Lo scrittore che vive due volte
Roberto Bertinetti
La beffa letteraria meglio riuscita degli ultimi anni nacque dal desiderio di fare un favore a un amico. Era il 1999 quando Arnon Grunberg, giovane narratore olandese che aveva già conquistato la fama con Lunedì Blu, scintillante opera d’esordio pluripremiata ad Amsterdam e subito tradotta in molte lingue, decise di affidare un nuovo libro ad una piccola casa editrice dove lavorava un compagno di scuola. Pochi mesi più tardi Storia della mia calvizie, dello sconosciuto Marek van der Jagt, incantava critici e lettori, si aggiudicava un importante riconoscimento per il miglior debutto in lingua olandese, vinto nel 1994 proprio da Grunberg, e battagliava per la conquista del vertice delle classifiche con Dolore fantasma di Arnon Grunberg. Il mistero sull’identità di Marek van der Jagt, che a dispetto del successo rifiutava di apparire in pubblico e respingeva ogni richiesta di intervista, venne svelato solo nel 2002, quando alcuni matematici analizzarono al computer i romanzi dei due autori. L’esito dell’indagine non lasciò margine per alcun dubbio e Grunberg, che dal 1995 si era trasferito a New York al seguito di una fidanzata, fu così costretto ad ammettere l’inganno. "Mi dispiace molto che qualcuno si sia arrabbiato non appena è emersa la verità. Non avevo infatti alcun disegno prestabilito quando decisi di far nascere Marek. Poi mi sono accorto che questa doppia identità mi permetteva di studiare più a fondo il rapporto tra realtà e finzione, sperimentando in contemporanea strategie narrative molto lontane tra loro", dice da New York lo scrittore, in partenza per l’Italia dove sarà al Festivaletteratura di Mantova per presentare Gstaad 95-98, appena tradotto da Franco Paris per Instar Libri (280 pagine, 15 euro), l’ultimo libro di Marek van der Jagt.

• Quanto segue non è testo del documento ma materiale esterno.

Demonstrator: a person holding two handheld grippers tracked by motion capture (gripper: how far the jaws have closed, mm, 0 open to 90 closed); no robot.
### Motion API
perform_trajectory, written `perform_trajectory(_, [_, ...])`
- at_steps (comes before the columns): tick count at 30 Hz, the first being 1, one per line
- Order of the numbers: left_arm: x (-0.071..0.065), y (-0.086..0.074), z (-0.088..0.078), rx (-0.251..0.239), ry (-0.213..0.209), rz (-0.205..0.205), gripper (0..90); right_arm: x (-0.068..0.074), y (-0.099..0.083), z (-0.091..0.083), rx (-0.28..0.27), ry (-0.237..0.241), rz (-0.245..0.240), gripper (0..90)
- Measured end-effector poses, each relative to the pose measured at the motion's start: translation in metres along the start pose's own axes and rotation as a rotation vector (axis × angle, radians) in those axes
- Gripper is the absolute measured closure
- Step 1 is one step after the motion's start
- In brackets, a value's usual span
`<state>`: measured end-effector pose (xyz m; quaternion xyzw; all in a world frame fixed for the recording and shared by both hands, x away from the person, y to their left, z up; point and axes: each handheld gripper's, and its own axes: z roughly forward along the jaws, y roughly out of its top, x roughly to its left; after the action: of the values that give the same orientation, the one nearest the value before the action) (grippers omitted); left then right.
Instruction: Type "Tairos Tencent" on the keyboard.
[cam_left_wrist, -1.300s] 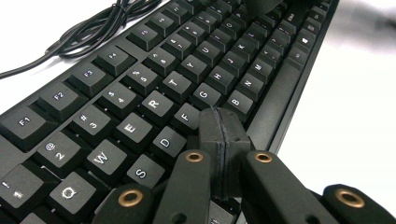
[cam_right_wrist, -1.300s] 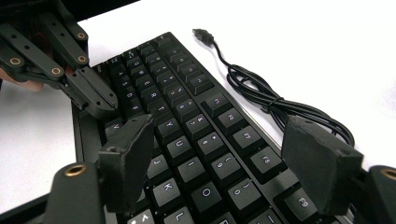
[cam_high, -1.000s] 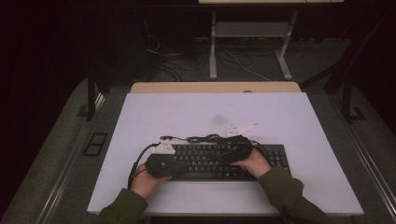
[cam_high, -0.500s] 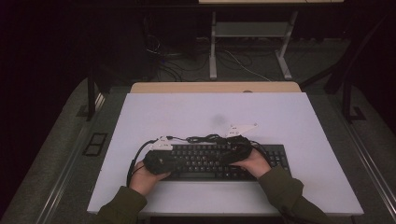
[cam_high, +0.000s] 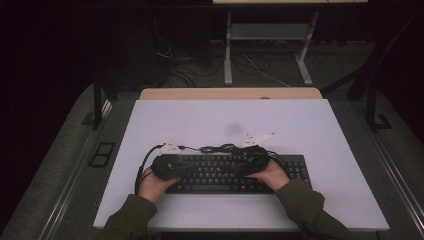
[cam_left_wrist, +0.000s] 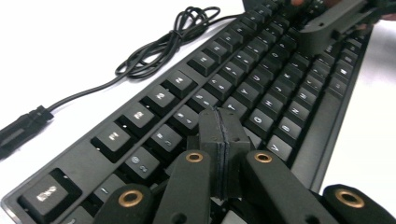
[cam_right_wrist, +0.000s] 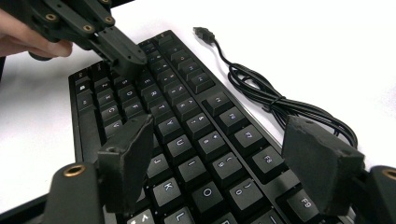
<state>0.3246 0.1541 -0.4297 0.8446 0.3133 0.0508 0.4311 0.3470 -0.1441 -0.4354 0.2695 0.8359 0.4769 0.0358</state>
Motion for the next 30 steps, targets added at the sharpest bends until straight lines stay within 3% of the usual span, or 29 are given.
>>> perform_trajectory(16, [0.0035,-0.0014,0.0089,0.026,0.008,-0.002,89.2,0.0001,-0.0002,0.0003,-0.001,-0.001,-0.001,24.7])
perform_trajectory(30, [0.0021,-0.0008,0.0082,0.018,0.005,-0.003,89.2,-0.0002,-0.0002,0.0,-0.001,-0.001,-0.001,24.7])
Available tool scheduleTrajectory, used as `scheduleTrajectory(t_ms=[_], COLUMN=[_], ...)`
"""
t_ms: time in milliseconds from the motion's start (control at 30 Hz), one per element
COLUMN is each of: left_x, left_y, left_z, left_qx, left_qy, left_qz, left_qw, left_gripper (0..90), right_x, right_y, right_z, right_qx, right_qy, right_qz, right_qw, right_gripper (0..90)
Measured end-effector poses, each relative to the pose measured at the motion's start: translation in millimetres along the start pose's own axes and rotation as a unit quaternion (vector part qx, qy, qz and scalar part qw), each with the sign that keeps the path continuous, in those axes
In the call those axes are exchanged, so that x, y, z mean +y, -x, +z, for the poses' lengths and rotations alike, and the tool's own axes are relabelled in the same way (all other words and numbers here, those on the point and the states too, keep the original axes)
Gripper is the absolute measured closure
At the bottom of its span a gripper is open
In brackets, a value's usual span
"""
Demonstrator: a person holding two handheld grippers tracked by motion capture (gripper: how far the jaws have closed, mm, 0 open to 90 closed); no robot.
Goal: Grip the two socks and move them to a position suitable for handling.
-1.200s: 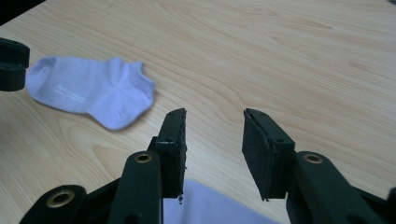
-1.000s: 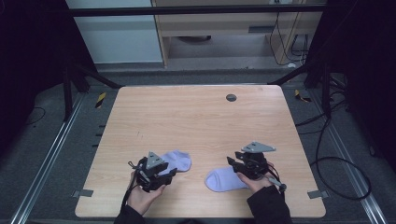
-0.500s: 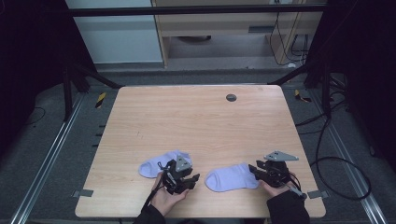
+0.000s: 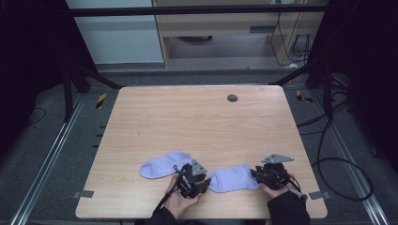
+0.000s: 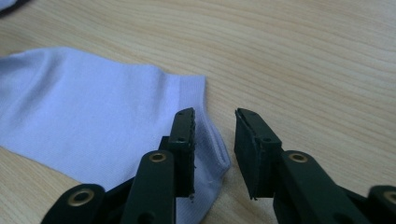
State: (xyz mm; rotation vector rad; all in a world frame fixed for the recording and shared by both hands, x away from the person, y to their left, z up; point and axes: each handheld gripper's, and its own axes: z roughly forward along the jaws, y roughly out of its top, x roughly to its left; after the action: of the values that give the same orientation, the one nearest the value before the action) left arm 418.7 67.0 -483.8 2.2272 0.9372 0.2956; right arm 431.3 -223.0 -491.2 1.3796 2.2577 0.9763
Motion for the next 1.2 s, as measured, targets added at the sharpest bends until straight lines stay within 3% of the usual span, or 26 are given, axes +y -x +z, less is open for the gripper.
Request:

E’ proprio l’abissale differenza che separa i lavori di Grunberg da quelli del suo alter ego a stupire chi legge le opere di questo talentuosissimo nipotino postmoderno di Pessoa. Capace di rivisitare in maniera molto personale l’antica tradizione ebraica nei panni di Grunberg, con uno stile che ad alcuni ricorda Singer e Philip Roth, e di proporre invece nelle vesti di Marek van der Jagt fiabe un po’ macabre e sempre perverse come erano quelle della britannica Angela Carter. E’, appunto, il caso di Gstaad 95/98, cruda autobiografia di un assassino che non risparmia dettagli sul legame incestuoso con la madre, sulle bizzarre pratiche sessuali con anziane coppie che si trovano a frequentare gli alberghi nei quali lavora e, infine, sulle modalità dell’omicidio di una ragazzina appena undicenne incontrata in una celebre località turistica. "Lo giudico un romanzo tragicomico sugli effetti prodotti da un legame troppo stretto tra una donna e suo figlio. Certo, François Lepeltier è un personaggio decisamente antipatico, un individuo perverso. Tuttavia a me, almeno quando divento Marek van der Jagt, interessa raccontare storie sgradevoli, proporre scenari da incubo dai quali emergono i lati più nascosti della personalità, le pulsioni segrete che la maggior parte delle persone riesce a controllare ma che, in alcune particolari circostanze, prendono il sopravvento e producono i mostri di cui sono piene le cronache sia in europa come in America", precisa lo scrittore.
Il gioco della doppia identità, aggiunge, continuerà anche in futuro. "Ho appena terminato un nuovo romanzo di ambientazione ebraica in uscita tra pochi mesi firmato con il mio vero nome, ma credo che quello successivo sarà di Marek van der Jagt. I lettori e i critici devono abituarsi all’idea che si tratta di due artisti autonomi con un disegno comune: svelare i trucchi della realtà attraverso le bugie della letteratura. Il mondo in cui viviamo poggia sulle menzogne dei politici, dei pubblicitari e dei fondamentalisti fanatici. Io, per quanto riguarda il compito della narrativa, condivido un’idea cara a Salman Rushdie: spetta ai romanzi dire la verità in un’epoca in cui le persone che dovrebbero difenderla inventano storie per ingannare la gente", teorizza Grunberg. Che, tuttavia, sottolinea con forza di non ritenersi uno scrittore impegnato. "Quando parlo di verità mi riferisco a un concetto di tipo etico. Nelle mie opere cerco di mettere a fuoco piccoli drammi individuali che a volte, quando se ne occupa Marek van der Jagt, prendono una piega tragica, mentre se a raccontarli è Arnon Grunberg l’aspetto comico tende a prevalere", conclude il camaleontico genio olandese dal passato avventuroso (prima espulso dal liceo, poi editore di “libri non ariani” con prevedibili esiti fallimentari) e dal luminosissimo futuro se riuscirà nel corso dei prossimi anni a proporre ancora romanzi all’altezza di quelli, davvero insoliti e bellissimi, usciti sino a oggi.